Мы живём в посёлке Сокол, там все друг друга знают. Соседи всё это видели и начали судачить: «А, так он приёмный…», «Она же зарабатывает на нём, деньги получает». Кричали ему с балкона, что он детдомовский. Вот нашалила где-то толпа мальчишек, а жаловаться соседи приходили ко мне. Мол, видели среди них моего Мирона, а значит, это его затея. Его считали апофеозом зла. Причём так рассуждали в основном взрослые люди, набожные бабушки. Я пыталась пристыдить их, говорила, что обижать сироту - это грех, который не замолить. Но люди жестоки. 

- В какой момент Мирон стал звать вас мамой? 

- Мне рассказывали, что в детском доме к нему иногда приходила мама, приносила какие-то подарки.
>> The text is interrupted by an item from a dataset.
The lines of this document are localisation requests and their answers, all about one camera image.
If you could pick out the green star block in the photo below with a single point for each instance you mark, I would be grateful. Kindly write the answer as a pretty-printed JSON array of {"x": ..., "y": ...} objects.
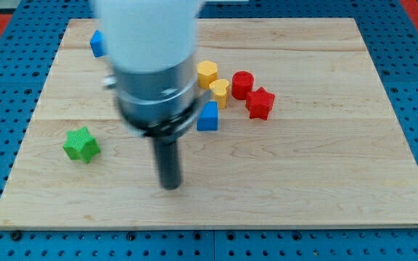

Ему говорили: «Мама пришла». Точно так же ему сказали, когда пришла я. Поэтому для детей в детском доме «мама» - это как имя. И Мирон с первого дня меня так и называл. Для него это не было чем-то особенным. 

«В какой-то момент даже брезгливость испытывала»

- Учитывая все трудности, как вы сами адаптировались, как скоро приняли малыша? 

- Честно, для меня привыкнуть было тоже трудно. Никогда ни за что не поверю, если мне скажут: «Увидела и полюбила как родного!» Всё равно чувствовалось, что ребёнок чужой. В какой-то момент даже брезгливость испытывала... В то время в детских домах все ребятишки ходили в болячках: моллюск, контактный дерматит, вся кожа в зелёнке. Непросто было. 

Когда он закатывал истерики и я ничего не могла сделать, думала, зачем мне это, как быть. Потом задала себе вопрос: «Лена, ребёнок сам к тебе пришёл? Он тебя просил? Нет. Это твоё решение!» Так, со временем я приняла его и его ершистый характер. Начала много читать, знакомиться с другими усыновителями. Все советовали терпеть. Однажды обратилась к неврологу в частную клинику, он сделал Мирону коррекцию. Не знаю, в чём заключается этот метод, специалист просто сидела с ним и разговаривала. Коррекция очень помогла. Истерики пошли на спад. 

- Когда вы решились на следующего ребёнка? 

- Через два года. Позвонила в «Малышок», решила мальчишку опять взять. Девочек я на тот момент почему-то боялась, да и привыкла именно к мальчикам. Мне привели семь ребятишек. И я расплакалась. Поняла, что не могу выбрать - душа лежит ко всем. Представьте, каждый малыш садится к вам на коленки, трогает вас, в глаза заглядывает. Ты смотришь, а в его взгляде - «Забери меня!». Это невыносимо. 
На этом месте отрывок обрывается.